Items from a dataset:
- - - -

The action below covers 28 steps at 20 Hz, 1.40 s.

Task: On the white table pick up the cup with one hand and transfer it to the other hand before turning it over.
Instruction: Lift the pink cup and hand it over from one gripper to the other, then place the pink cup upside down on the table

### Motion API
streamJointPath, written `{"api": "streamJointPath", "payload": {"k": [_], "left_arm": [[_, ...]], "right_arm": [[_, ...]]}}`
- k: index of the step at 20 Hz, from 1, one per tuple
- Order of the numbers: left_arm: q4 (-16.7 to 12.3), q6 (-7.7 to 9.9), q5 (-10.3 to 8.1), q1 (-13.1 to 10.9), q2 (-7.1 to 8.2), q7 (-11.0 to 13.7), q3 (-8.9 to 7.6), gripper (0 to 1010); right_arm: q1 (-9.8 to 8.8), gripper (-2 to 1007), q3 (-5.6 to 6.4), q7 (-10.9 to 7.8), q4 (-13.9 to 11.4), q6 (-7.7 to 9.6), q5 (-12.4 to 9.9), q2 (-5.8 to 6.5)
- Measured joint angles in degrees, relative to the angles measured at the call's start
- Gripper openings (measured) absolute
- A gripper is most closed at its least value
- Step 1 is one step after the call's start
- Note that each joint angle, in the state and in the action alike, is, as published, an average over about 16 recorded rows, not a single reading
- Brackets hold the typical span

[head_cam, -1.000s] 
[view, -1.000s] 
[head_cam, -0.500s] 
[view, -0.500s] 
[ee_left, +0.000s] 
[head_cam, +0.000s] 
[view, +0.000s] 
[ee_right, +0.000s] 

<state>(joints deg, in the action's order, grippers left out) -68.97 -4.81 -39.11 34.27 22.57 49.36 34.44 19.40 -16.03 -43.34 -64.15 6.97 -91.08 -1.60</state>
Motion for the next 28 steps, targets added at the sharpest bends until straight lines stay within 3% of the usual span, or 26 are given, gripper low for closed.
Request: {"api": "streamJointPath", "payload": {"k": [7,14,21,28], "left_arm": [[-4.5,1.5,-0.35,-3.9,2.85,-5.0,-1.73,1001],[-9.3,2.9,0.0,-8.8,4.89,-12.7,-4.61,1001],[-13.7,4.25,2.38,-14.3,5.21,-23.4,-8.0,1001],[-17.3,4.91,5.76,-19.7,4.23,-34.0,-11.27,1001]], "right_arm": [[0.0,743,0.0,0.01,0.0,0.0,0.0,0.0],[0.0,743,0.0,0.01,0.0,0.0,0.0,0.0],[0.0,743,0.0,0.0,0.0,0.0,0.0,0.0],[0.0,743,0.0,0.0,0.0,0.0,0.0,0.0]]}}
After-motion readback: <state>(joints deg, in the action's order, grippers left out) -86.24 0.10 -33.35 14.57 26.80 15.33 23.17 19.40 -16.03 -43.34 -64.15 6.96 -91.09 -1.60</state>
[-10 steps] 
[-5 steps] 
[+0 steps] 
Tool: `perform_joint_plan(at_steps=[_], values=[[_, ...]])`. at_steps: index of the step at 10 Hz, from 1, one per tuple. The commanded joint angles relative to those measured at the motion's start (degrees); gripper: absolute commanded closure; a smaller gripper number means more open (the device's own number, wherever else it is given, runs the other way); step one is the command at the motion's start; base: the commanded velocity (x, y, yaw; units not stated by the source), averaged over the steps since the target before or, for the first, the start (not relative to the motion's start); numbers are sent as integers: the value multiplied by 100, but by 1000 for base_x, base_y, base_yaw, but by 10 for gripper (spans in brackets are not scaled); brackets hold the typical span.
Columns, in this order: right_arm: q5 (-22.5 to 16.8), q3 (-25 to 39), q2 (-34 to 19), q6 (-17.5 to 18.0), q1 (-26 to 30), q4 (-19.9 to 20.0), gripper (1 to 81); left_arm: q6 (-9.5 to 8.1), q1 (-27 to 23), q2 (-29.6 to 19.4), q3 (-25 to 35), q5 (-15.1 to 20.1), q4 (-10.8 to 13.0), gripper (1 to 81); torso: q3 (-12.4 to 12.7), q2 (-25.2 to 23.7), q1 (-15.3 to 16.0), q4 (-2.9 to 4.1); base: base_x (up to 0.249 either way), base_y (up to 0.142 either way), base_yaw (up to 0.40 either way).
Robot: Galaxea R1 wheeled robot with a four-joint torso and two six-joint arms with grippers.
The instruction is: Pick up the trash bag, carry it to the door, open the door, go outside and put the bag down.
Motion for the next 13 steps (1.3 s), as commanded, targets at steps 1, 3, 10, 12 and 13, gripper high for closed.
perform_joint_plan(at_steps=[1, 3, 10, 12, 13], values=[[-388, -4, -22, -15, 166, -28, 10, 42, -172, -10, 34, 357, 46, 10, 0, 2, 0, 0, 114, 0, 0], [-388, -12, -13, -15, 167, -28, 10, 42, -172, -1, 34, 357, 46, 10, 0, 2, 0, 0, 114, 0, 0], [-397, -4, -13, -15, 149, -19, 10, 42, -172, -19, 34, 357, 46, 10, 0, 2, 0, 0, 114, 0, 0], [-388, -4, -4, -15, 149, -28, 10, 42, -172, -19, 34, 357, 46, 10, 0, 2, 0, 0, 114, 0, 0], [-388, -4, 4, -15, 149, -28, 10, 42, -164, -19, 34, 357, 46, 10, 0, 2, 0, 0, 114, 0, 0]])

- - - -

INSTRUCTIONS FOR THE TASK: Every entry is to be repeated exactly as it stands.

ANSWER TO THE PROBLEM:
The action below covers 28 steps at 20 Hz, 1.40 s.

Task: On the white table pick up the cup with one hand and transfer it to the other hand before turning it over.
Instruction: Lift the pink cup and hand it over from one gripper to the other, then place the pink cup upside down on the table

### Motion API
streamJointPath, written `{"api": "streamJointPath", "payload": {"k": [_], "left_arm": [[_, ...]], "right_arm": [[_, ...]]}}`
- k: index of the step at 20 Hz, from 1, one per tuple
- Order of the numbers: left_arm: q4 (-16.7 to 12.3), q6 (-7.7 to 9.9), q5 (-10.3 to 8.1), q1 (-13.1 to 10.9), q2 (-7.1 to 8.2), q7 (-11.0 to 13.7), q3 (-8.9 to 7.6), gripper (0 to 1010); right_arm: q1 (-9.8 to 8.8), gripper (-2 to 1007), q3 (-5.6 to 6.4), q7 (-10.9 to 7.8), q4 (-13.9 to 11.4), q6 (-7.7 to 9.6), q5 (-12.4 to 9.9), q2 (-5.8 to 6.5)
- Measured joint angles in degrees, relative to the angles measured at the call's start
- Gripper openings (measured) absolute
- A gripper is most closed at its least value
- Step 1 is one step after the call's start
- Note that each joint angle, in the state and in the action alike, is, as published, an average over about 16 recorded rows, not a single reading
- Brackets hold the typical span

[head_cam, -1.000s] 
[view, -1.000s] 
[head_cam, -0.500s] 
[view, -0.500s] 
[ee_left, +0.000s] 
[head_cam, +0.000s] 
[view, +0.000s] 
[ee_right, +0.000s] 

<state>(joints deg, in the action's order, grippers left out) -68.97 -4.81 -39.11 34.27 22.57 49.36 34.44 19.40 -16.03 -43.34 -64.15 6.97 -91.08 -1.60</state>
Motion for the next 28 steps, targets added at the sharpest bends until straight lines stay within 3% of the usual span, or 26 are given, gripper low for closed.
Request: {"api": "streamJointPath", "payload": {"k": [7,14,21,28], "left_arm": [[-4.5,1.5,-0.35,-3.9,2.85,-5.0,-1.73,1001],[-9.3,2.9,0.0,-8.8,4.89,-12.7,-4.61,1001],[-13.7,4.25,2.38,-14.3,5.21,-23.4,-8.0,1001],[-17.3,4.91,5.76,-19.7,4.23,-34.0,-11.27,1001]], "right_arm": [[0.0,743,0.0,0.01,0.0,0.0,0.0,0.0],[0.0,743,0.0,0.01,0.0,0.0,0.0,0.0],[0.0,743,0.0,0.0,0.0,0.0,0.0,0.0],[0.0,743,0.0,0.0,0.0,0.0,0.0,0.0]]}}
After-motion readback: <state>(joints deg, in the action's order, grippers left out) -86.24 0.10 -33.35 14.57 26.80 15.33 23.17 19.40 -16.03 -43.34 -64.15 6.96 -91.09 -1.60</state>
[-10 steps] 
[-5 steps] 
[+0 steps] 
Tool: `perform_joint_plan(at_steps=[_], values=[[_, ...]])`. at_steps: index of the step at 10 Hz, from 1, one per tuple. The commanded joint angles relative to those measured at the motion's start (degrees); gripper: absolute commanded closure; a smaller gripper number means more open (the device's own number, wherever else it is given, runs the other way); step one is the command at the motion's start; base: the commanded velocity (x, y, yaw; units not stated by the source), averaged over the steps since the target before or, for the first, the start (not relative to the motion's start); numbers are sent as integers: the value multiplied by 100, but by 1000 for base_x, base_y, base_yaw, but by 10 for gripper (spans in brackets are not scaled); brackets hold the typical span.
Columns, in this order: right_arm: q5 (-22.5 to 16.8), q3 (-25 to 39), q2 (-34 to 19), q6 (-17.5 to 18.0), q1 (-26 to 30), q4 (-19.9 to 20.0), gripper (1 to 81); left_arm: q6 (-9.5 to 8.1), q1 (-27 to 23), q2 (-29.6 to 19.4), q3 (-25 to 35), q5 (-15.1 to 20.1), q4 (-10.8 to 13.0), gripper (1 to 81); torso: q3 (-12.4 to 12.7), q2 (-25.2 to 23.7), q1 (-15.3 to 16.0), q4 (-2.9 to 4.1); base: base_x (up to 0.249 either way), base_y (up to 0.142 either way), base_yaw (up to 0.40 either way).
Robot: Galaxea R1 wheeled robot with a four-joint torso and two six-joint arms with grippers.
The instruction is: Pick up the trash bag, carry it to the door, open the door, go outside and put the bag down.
Motion for the next 13 steps (1.3 s), as commanded, targets at steps 1, 3, 10, 12 and 13, gripper high for closed.
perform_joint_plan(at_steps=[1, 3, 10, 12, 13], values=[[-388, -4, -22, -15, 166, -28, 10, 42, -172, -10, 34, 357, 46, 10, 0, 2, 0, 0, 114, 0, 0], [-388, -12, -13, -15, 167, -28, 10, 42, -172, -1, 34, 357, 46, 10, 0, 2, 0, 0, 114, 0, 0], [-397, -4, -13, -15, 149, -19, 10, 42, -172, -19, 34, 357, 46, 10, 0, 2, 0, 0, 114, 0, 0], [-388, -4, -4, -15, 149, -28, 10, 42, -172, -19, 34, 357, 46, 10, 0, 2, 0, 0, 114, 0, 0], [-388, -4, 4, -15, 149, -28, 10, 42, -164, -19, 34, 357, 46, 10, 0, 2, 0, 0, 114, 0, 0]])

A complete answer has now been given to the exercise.